### ASSIGNMENT
Using the data below, count the lines where "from" appears, and answer with the number alone.

### THE DATA
..........

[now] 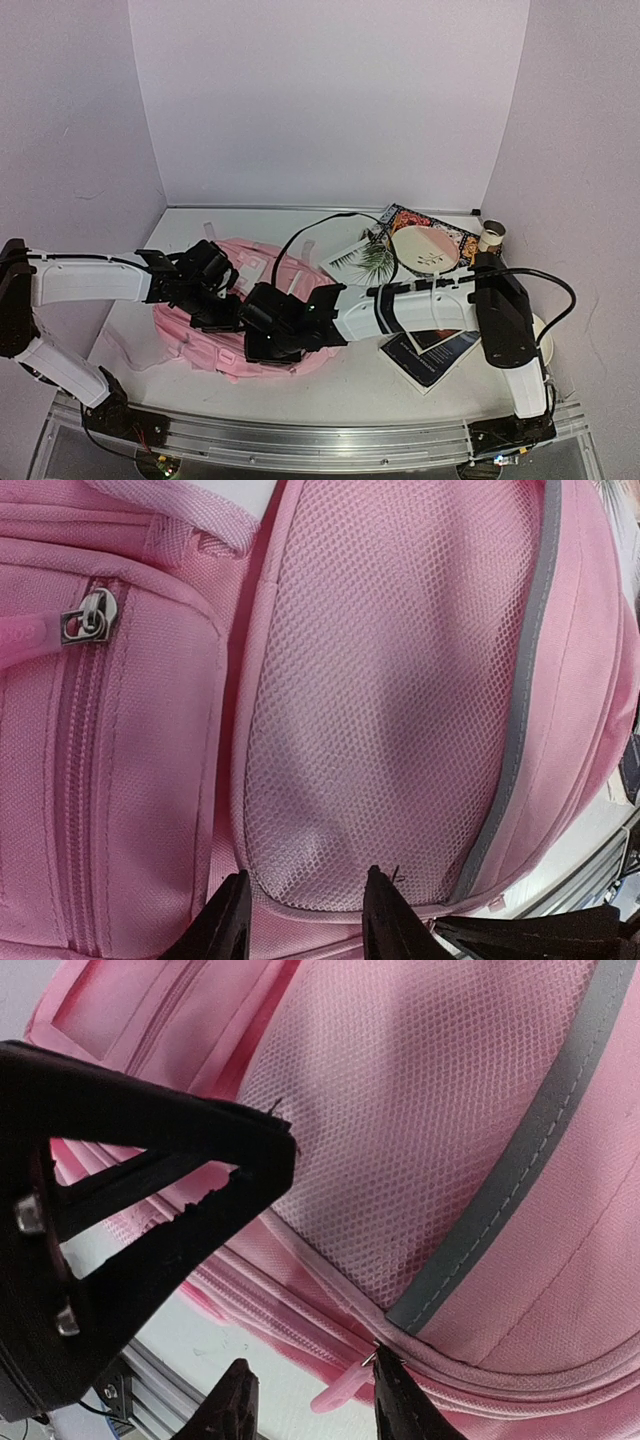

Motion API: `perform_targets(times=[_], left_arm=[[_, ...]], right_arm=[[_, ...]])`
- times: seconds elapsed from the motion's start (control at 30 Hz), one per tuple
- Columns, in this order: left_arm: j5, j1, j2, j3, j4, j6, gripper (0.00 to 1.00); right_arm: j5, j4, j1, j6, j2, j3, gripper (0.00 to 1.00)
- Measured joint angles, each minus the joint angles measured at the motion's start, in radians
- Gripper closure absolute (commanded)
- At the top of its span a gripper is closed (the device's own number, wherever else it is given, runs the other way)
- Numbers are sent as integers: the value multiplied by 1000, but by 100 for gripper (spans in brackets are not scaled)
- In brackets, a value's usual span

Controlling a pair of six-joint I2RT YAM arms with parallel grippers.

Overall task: Pack the student bag
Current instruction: Grab the upper front pocket of the student bag, then zip the upper front pocket of the student bag.

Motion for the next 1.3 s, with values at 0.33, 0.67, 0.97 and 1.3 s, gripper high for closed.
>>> perform_targets(times=[0.33,0.67,0.97,1.3], left_arm=[[52,1,-18,-17,23,-9,62],[71,1,-18,-18,23,-12,62],[58,-1,-18,-36,45,-6,62],[-3,-12,16,-61,62,-2,63]], right_arm=[[40,-90,8,39,1,1,68],[67,-149,8,41,1,1,84],[75,-146,8,22,-1,-19,100],[111,-140,-16,-37,-131,-196,100]])
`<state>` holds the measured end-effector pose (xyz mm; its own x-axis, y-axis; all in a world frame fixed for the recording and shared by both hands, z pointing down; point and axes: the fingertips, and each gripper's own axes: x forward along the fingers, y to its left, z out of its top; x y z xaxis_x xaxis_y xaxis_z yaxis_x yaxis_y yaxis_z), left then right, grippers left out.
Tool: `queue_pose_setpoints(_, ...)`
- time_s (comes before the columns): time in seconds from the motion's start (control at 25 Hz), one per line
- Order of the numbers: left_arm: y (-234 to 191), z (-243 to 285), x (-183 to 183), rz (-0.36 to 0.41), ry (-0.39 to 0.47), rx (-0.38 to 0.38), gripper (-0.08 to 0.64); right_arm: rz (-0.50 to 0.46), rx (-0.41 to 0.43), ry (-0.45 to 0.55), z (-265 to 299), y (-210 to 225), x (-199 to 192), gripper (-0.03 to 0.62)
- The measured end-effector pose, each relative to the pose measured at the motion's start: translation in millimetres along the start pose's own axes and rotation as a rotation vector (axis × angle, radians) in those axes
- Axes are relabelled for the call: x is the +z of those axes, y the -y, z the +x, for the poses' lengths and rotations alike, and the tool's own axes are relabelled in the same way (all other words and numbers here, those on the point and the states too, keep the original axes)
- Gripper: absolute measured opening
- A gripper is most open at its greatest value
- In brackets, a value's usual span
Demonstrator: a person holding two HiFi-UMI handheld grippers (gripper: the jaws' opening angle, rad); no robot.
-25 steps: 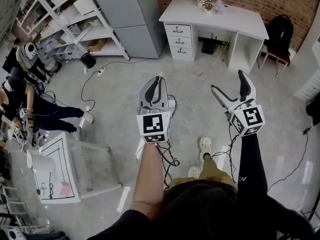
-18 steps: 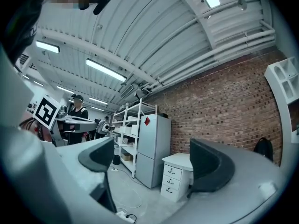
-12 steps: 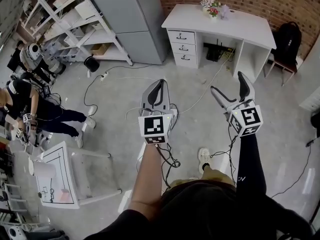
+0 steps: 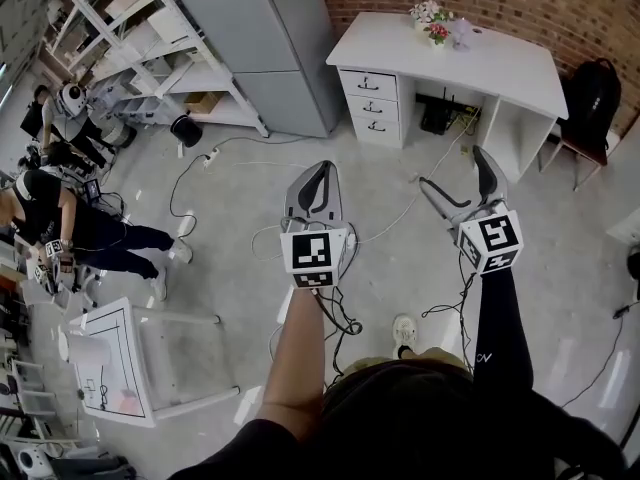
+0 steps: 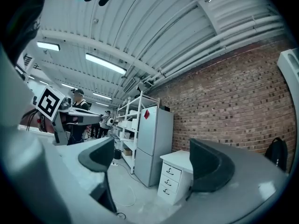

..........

### EXERCISE OUTPUT
2